### Work instruction
Give back every entry below, exactly as written.

[Extracted records]

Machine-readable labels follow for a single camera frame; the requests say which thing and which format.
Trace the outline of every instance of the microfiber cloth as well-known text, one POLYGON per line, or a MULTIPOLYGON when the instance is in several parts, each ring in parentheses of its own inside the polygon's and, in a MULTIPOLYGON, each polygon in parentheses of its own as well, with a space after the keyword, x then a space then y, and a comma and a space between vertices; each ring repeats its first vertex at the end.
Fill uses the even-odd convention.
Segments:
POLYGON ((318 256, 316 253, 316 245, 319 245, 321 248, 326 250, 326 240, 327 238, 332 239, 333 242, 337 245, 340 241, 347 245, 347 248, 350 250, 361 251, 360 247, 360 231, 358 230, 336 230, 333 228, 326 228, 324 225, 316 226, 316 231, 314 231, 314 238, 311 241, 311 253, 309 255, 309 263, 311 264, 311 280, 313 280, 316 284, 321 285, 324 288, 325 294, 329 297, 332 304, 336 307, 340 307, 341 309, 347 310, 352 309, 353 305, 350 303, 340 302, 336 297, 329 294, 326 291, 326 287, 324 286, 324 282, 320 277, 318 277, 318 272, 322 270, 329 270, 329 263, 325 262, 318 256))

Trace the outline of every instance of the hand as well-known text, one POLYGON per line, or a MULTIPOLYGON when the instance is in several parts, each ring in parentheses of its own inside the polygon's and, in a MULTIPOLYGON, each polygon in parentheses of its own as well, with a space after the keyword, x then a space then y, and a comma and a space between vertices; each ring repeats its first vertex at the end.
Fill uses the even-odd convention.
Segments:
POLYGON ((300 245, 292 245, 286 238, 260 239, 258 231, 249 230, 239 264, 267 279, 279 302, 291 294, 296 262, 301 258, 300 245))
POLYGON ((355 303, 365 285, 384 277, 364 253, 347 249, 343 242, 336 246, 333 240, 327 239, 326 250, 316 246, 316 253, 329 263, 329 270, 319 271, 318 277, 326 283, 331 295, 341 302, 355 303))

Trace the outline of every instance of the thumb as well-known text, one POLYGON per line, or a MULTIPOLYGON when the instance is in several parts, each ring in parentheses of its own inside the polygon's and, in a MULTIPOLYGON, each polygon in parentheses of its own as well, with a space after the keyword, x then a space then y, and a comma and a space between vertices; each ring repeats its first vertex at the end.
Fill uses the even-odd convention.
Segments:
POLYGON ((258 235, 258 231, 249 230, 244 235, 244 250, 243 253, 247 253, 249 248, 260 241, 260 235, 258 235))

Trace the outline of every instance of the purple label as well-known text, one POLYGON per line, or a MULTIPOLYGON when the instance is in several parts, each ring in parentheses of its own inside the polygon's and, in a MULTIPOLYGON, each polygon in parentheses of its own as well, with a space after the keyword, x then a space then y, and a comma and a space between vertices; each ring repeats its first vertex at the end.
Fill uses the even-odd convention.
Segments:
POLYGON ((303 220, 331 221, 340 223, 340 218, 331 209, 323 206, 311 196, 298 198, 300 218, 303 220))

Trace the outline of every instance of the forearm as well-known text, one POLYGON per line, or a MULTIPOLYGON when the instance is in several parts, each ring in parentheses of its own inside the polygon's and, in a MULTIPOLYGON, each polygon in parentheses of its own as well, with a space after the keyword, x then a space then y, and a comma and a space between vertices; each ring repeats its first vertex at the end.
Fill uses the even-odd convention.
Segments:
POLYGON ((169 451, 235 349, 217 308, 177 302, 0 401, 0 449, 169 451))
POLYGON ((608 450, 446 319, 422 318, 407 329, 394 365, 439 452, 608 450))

### Problem solution
Machine-readable labels follow for a single camera frame; the requests say which thing and which format.
Trace the outline of every instance of the microfiber cloth as well-known text, one POLYGON per line, or a MULTIPOLYGON when the instance is in several parts, each ring in parentheses of its own inside the polygon's and, in a MULTIPOLYGON, each polygon in parentheses of its own as well, with a space after the keyword, x then a space then y, and a comma and a space between vertices; each ring repeats its first vertex at the end.
Fill uses the even-odd convention.
Segments:
POLYGON ((318 256, 316 253, 316 245, 319 245, 321 248, 326 250, 326 240, 327 238, 332 239, 333 242, 337 245, 340 241, 347 245, 347 248, 350 250, 361 251, 360 247, 360 231, 358 230, 336 230, 333 228, 326 228, 324 225, 316 226, 316 231, 314 231, 314 238, 311 241, 311 253, 309 255, 309 263, 311 264, 311 280, 313 280, 316 284, 321 285, 324 288, 325 294, 329 297, 332 304, 336 307, 340 307, 341 309, 347 310, 352 309, 353 305, 350 303, 340 302, 336 297, 329 294, 326 291, 326 287, 324 286, 324 282, 320 277, 318 277, 318 272, 322 270, 329 270, 329 263, 325 262, 318 256))

Trace the outline of every instance of the hand as well-known text, one POLYGON per line, or a MULTIPOLYGON when the instance is in several parts, each ring in parentheses of its own inside the polygon's and, in a MULTIPOLYGON, each polygon in parentheses of its own as well, with a space after the keyword, x then a space then y, and a comma and a space between vertices; each ring repeats its first vertex at the end.
Fill uses the even-odd convention.
Segments:
POLYGON ((300 245, 292 245, 286 238, 260 239, 258 231, 249 230, 239 264, 267 279, 279 302, 291 294, 296 262, 301 258, 300 245))
POLYGON ((355 303, 365 285, 384 277, 364 253, 347 249, 343 242, 336 246, 333 240, 327 239, 326 250, 316 246, 316 253, 329 263, 329 270, 319 271, 318 277, 326 283, 331 295, 341 302, 355 303))

Trace the outline of every instance of the thumb as well-known text, one POLYGON per line, or a MULTIPOLYGON when the instance is in several parts, each ring in parentheses of its own inside the polygon's and, in a MULTIPOLYGON, each polygon in parentheses of its own as well, with a space after the keyword, x then a space then y, and a comma and a space between vertices; each ring repeats its first vertex at the end.
Fill uses the even-odd convention.
Segments:
POLYGON ((258 235, 258 231, 249 230, 244 235, 244 250, 243 253, 247 253, 249 248, 260 241, 260 235, 258 235))

Trace the outline of every instance of the purple label as well-known text, one POLYGON per line, or a MULTIPOLYGON when the instance is in several parts, each ring in parentheses of its own inside the polygon's and, in a MULTIPOLYGON, each polygon in parentheses of its own as well, with a space after the keyword, x then a space then y, and a comma and a space between vertices; each ring repeats its first vertex at the end.
Fill uses the even-odd convention.
Segments:
POLYGON ((303 220, 331 221, 340 223, 340 218, 331 209, 323 206, 311 196, 298 198, 300 218, 303 220))

Trace the outline of every instance of the forearm as well-known text, one POLYGON per line, or a MULTIPOLYGON when the instance is in several parts, each ring in parentheses of its own inside the polygon's and, in a MULTIPOLYGON, each polygon in parentheses of its own as well, with a space after the keyword, x then a space then y, and a comma and a space between vertices; each ring repeats its first vertex at the end.
Fill uses the even-odd convention.
Segments:
POLYGON ((169 451, 235 349, 217 308, 177 302, 0 401, 0 449, 169 451))
POLYGON ((608 450, 446 319, 422 318, 407 329, 394 365, 439 452, 608 450))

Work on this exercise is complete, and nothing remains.